> _ACTION ITEM_:
Could you retype, exactly as written, every line from the top of the records through the line that contains "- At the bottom"?
________________________________________
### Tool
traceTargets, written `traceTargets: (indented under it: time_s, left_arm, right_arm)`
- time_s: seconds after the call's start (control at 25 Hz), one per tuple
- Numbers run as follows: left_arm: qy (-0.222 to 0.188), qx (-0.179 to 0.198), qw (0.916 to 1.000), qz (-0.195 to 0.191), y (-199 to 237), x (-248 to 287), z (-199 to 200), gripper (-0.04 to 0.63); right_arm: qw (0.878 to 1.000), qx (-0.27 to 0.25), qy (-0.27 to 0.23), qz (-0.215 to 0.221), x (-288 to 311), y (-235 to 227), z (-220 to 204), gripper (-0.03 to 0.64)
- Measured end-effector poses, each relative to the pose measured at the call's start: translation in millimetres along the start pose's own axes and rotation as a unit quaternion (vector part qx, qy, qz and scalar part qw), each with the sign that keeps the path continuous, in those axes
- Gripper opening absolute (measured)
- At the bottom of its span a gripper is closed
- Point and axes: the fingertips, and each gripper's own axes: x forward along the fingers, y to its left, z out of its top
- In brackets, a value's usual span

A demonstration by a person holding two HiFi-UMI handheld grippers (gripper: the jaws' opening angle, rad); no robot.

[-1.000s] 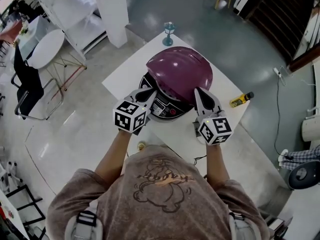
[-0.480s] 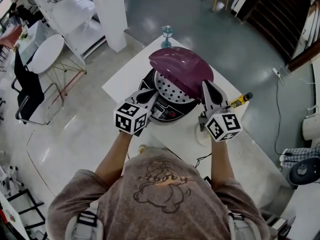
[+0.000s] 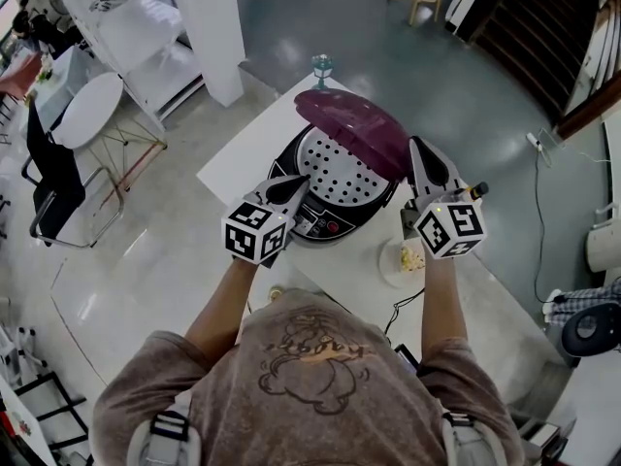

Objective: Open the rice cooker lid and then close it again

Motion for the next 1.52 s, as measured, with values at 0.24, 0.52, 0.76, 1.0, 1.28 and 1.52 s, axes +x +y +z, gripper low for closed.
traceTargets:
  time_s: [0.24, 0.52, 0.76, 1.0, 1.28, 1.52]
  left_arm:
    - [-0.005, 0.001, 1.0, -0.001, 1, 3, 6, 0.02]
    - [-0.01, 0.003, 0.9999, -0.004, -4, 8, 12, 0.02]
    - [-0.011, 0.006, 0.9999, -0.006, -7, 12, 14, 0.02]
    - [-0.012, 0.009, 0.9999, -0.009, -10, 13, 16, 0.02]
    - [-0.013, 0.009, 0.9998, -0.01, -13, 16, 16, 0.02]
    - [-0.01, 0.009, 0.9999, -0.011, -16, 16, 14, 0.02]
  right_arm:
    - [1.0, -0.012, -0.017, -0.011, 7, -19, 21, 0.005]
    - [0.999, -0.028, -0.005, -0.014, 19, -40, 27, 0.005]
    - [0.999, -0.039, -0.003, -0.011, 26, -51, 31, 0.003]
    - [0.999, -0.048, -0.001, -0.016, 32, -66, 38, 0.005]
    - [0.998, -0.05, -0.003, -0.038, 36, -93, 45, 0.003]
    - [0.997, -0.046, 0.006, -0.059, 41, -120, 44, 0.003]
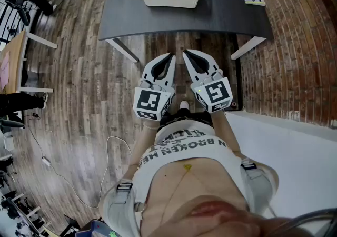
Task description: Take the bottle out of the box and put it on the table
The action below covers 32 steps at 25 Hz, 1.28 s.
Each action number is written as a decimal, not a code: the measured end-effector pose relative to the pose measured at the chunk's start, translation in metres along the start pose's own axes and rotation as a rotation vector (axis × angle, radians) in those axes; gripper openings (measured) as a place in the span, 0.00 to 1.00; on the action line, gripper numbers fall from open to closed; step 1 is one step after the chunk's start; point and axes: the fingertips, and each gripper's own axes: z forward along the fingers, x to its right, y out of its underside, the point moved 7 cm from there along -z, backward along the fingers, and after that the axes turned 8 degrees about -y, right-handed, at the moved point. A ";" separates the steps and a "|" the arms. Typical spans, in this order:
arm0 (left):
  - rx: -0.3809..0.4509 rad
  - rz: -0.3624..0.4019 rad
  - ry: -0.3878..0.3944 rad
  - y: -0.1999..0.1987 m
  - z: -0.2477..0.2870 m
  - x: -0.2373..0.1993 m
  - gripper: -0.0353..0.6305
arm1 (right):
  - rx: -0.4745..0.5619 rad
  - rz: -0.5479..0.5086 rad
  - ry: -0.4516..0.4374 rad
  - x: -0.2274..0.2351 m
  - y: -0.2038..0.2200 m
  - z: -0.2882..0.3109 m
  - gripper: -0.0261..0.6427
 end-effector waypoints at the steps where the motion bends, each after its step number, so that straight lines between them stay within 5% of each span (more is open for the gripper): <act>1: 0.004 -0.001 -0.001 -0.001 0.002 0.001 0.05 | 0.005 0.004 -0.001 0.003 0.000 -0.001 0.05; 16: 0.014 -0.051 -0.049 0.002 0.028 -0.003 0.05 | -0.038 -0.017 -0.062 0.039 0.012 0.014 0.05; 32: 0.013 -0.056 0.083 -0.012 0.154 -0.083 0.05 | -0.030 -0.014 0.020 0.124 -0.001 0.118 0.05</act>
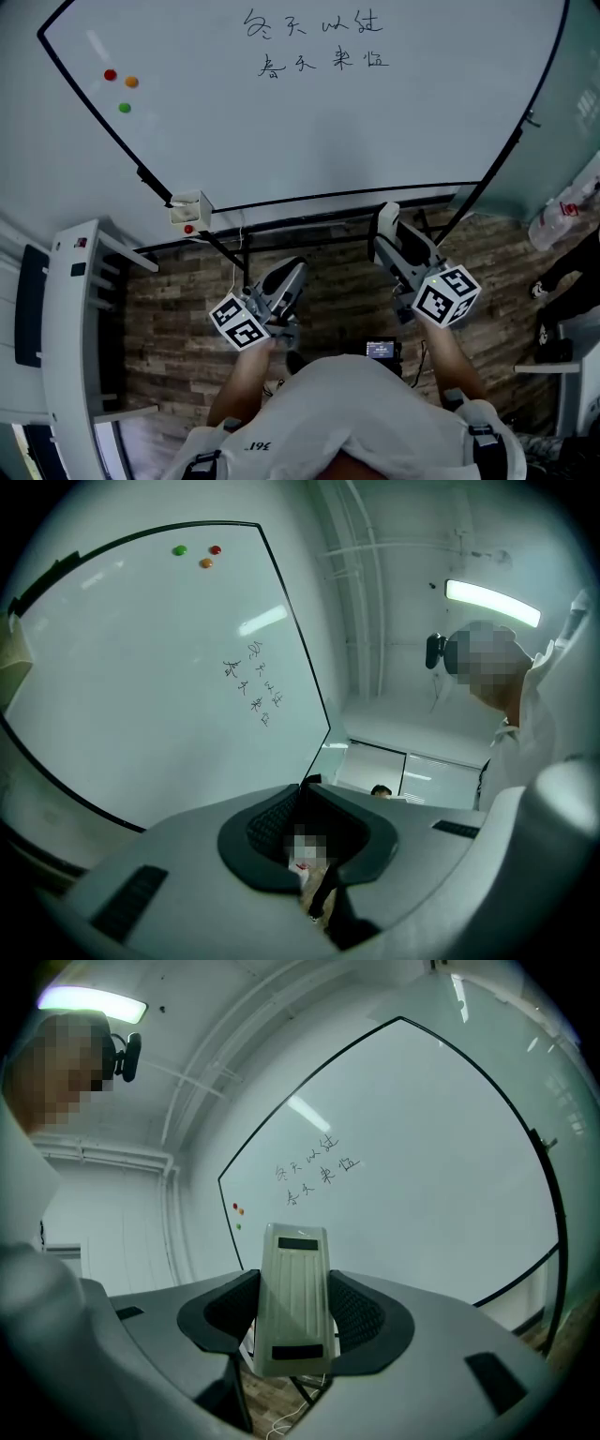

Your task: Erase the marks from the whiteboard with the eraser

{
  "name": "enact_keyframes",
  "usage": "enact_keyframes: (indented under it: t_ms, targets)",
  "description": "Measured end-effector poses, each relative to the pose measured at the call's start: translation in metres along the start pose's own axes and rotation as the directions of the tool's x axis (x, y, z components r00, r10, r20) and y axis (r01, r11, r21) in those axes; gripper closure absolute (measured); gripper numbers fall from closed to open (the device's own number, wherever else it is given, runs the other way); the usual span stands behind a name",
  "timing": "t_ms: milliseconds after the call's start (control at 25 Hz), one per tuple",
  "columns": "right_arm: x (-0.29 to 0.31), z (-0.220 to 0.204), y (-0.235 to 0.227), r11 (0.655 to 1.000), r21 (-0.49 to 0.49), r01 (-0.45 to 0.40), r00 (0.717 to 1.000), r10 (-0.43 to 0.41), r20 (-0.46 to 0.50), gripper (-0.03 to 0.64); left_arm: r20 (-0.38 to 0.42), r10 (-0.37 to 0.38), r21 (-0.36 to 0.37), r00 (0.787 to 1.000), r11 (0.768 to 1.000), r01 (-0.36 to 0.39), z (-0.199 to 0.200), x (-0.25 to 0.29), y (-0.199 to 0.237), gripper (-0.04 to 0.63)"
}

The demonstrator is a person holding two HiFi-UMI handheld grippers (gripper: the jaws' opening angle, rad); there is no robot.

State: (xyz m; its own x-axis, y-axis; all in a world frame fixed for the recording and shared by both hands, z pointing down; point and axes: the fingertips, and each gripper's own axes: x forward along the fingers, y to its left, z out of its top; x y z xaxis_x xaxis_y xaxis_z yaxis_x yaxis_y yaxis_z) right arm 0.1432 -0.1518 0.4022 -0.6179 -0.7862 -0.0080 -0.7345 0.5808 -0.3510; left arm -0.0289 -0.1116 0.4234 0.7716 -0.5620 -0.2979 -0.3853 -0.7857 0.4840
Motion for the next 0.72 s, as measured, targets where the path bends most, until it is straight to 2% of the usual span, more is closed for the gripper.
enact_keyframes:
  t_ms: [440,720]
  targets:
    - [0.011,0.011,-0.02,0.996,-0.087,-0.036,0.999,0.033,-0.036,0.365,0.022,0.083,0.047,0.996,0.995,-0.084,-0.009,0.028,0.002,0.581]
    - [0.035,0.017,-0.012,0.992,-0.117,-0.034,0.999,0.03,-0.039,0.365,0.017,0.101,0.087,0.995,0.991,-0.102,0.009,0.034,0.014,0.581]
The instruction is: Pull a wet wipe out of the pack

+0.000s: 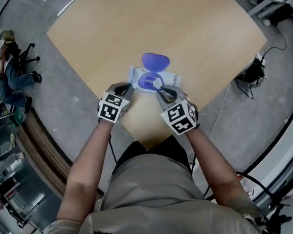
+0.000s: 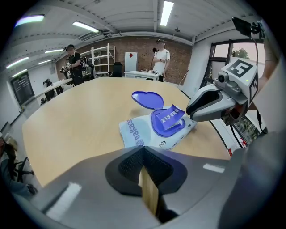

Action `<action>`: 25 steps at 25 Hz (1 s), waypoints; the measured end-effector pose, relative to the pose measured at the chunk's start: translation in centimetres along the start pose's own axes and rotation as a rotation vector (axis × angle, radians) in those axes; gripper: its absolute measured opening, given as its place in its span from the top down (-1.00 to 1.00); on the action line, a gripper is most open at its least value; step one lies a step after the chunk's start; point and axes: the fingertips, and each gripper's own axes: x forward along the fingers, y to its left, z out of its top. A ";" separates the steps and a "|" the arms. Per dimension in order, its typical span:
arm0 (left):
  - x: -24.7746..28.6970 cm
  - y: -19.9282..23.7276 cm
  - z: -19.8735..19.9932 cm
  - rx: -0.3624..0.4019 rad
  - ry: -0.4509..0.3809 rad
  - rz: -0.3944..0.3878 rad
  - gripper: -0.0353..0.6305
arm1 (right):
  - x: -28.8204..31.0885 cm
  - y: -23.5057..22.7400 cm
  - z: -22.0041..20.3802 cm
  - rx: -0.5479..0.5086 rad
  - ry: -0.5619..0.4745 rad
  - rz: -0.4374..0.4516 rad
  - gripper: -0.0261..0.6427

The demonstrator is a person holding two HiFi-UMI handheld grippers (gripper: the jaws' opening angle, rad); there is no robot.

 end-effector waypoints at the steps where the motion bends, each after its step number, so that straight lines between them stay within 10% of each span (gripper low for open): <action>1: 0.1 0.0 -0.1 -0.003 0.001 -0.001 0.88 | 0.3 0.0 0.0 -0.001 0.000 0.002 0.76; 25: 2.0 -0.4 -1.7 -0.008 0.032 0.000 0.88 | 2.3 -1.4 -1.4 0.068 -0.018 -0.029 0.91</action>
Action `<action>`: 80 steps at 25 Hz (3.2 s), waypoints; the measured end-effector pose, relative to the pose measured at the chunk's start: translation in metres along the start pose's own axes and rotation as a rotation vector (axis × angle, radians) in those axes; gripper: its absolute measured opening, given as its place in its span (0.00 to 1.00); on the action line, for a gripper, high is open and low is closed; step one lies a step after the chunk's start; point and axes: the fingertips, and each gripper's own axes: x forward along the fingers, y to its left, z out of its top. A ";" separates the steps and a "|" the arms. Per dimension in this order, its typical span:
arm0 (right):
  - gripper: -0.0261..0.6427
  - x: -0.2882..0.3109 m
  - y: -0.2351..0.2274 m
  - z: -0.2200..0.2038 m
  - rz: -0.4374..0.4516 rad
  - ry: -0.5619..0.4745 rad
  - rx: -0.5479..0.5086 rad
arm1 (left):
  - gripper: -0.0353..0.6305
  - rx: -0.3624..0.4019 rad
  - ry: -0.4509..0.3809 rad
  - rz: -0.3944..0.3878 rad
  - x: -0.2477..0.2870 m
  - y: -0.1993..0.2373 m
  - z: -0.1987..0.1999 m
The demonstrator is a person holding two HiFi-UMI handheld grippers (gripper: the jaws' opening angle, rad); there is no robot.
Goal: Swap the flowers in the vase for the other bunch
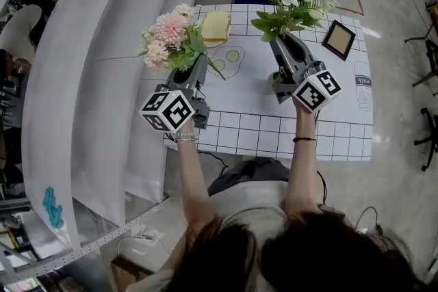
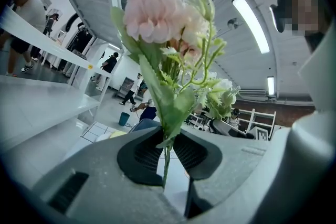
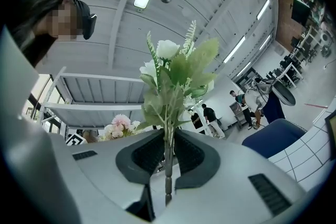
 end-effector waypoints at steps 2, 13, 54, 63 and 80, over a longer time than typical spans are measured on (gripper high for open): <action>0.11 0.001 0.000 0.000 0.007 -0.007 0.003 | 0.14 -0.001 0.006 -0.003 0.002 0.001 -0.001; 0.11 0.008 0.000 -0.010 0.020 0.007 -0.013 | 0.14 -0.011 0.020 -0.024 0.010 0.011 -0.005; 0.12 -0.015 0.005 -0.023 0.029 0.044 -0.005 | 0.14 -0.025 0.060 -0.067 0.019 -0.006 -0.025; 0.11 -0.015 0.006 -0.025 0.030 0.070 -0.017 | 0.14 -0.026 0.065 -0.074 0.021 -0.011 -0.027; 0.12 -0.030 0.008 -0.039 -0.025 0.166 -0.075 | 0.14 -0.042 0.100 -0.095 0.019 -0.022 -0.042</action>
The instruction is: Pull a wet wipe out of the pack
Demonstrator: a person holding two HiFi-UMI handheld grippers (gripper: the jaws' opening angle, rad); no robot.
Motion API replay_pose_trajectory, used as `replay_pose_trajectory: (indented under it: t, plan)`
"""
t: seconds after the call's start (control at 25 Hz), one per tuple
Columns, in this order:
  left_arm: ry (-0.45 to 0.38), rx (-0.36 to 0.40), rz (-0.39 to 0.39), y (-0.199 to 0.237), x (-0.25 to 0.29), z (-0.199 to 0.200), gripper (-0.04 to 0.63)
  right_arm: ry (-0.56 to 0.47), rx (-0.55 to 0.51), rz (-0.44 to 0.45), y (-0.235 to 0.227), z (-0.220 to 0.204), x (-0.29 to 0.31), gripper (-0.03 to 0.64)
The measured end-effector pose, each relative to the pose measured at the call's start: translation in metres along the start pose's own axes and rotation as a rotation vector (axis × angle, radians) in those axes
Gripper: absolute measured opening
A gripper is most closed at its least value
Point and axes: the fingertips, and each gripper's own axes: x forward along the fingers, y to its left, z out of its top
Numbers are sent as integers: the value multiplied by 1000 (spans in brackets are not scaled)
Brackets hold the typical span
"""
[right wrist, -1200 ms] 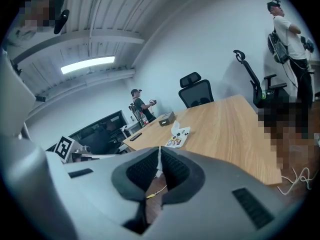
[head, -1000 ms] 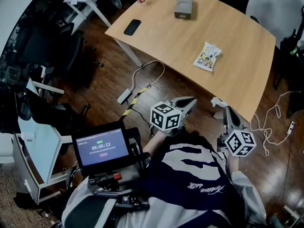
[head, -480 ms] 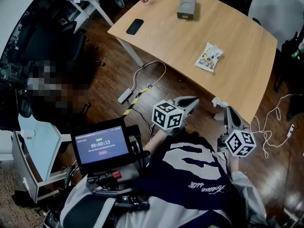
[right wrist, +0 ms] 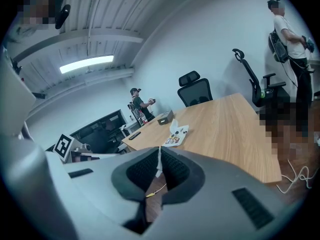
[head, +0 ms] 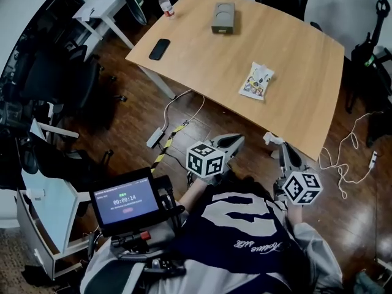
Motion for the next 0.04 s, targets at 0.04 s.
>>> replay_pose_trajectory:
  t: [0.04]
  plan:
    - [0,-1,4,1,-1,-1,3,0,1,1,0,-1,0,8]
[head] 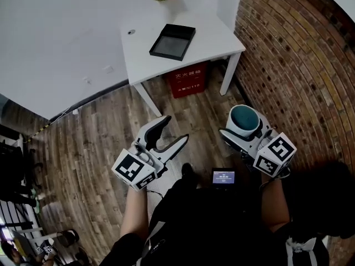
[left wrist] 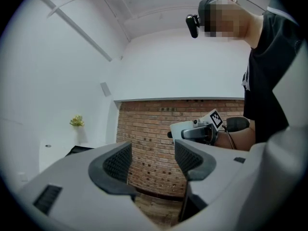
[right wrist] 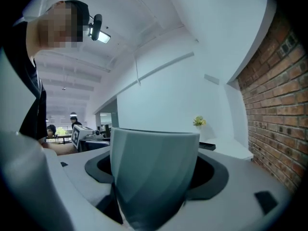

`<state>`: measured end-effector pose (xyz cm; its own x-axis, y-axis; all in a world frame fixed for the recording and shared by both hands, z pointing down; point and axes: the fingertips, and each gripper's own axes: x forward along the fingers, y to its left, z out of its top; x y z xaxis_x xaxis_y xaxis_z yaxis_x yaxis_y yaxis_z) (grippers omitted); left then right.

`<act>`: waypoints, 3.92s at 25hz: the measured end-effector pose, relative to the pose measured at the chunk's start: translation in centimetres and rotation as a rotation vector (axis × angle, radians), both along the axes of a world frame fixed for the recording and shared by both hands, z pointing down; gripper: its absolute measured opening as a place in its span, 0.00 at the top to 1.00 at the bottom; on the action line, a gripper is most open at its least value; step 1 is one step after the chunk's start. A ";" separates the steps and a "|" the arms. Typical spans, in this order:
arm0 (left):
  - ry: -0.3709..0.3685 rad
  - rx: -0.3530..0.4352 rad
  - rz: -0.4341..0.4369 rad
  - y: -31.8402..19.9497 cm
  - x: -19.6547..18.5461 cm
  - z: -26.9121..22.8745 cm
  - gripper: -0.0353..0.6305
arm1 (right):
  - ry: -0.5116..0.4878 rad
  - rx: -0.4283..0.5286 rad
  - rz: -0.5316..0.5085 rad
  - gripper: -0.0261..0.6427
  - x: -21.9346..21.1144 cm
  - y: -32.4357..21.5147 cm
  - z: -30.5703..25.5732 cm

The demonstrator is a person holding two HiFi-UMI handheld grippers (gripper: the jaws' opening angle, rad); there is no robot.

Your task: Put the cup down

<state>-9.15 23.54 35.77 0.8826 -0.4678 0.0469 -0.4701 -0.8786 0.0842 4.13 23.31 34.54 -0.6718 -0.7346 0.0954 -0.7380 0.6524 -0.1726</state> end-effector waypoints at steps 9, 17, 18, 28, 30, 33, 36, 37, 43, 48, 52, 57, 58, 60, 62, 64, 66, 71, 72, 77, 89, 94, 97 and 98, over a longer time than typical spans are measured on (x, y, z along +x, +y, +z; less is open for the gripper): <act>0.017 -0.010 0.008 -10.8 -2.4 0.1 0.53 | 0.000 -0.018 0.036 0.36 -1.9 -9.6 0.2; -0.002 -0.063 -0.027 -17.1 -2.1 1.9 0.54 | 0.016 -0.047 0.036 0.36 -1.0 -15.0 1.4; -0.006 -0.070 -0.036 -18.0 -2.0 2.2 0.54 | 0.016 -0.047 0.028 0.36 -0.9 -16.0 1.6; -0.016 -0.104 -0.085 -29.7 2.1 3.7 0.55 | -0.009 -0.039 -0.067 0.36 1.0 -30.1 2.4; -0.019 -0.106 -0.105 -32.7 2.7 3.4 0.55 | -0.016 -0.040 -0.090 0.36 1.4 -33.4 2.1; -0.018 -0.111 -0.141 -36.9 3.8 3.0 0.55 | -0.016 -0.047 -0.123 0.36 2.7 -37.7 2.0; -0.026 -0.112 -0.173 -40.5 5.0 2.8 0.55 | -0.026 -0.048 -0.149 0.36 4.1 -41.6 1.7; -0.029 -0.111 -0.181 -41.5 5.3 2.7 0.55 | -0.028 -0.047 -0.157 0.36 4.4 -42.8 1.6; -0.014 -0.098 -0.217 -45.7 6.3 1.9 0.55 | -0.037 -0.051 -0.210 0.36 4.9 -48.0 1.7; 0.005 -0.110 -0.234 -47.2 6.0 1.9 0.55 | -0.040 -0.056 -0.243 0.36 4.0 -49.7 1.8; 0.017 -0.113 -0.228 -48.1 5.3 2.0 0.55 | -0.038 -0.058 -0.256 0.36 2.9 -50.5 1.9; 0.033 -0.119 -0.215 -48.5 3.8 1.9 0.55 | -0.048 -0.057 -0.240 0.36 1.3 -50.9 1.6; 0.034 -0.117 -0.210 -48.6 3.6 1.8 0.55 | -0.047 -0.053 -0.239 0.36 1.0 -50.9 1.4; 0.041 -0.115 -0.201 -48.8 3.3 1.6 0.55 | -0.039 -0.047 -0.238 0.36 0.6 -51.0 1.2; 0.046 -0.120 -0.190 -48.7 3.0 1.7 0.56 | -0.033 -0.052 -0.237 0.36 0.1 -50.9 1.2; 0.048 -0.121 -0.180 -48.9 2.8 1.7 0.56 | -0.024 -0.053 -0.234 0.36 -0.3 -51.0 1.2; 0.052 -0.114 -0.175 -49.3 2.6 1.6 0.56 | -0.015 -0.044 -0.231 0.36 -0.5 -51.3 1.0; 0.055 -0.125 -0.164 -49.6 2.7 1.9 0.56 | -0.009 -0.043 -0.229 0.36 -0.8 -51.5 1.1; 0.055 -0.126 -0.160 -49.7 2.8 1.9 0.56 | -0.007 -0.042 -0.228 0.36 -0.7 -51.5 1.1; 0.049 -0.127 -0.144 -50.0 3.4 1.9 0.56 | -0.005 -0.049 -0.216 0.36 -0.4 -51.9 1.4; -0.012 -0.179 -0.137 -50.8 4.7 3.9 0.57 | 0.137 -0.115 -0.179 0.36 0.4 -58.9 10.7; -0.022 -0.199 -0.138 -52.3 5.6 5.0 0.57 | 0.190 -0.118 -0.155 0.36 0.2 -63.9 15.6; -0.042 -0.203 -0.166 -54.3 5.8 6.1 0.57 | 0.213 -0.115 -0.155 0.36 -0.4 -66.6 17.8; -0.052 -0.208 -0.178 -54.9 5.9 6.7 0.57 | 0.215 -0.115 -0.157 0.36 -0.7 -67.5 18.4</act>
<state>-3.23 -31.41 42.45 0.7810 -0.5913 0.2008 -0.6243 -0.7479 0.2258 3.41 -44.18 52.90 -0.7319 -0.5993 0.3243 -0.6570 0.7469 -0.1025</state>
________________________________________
> _THE COMPLETED TASK_:
### Tool
traceTargets, written `traceTargets: (indented under it: time_s, left_arm, right_arm)`
- time_s: seconds after the call's start (control at 25 Hz), one per tuple
- Numbers run as follows: left_arm: qy (-0.222 to 0.188), qx (-0.179 to 0.198), qw (0.916 to 1.000), qz (-0.195 to 0.191), y (-199 to 237), x (-248 to 287), z (-199 to 200), gripper (-0.04 to 0.63); right_arm: qw (0.878 to 1.000), qx (-0.27 to 0.25), qy (-0.27 to 0.23), qz (-0.215 to 0.221), x (-288 to 311), y (-235 to 227), z (-220 to 204), gripper (-0.03 to 0.64)
- Measured end-effector poses, each relative to the pose measured at the call's start: translation in millimetres along the start pose's own axes and rotation as a unit quaternion (vector part qx, qy, qz and scalar part qw), each with the sign that keeps the path continuous, in those axes
- Gripper opening absolute (measured)
- At the bottom of its span a gripper is closed

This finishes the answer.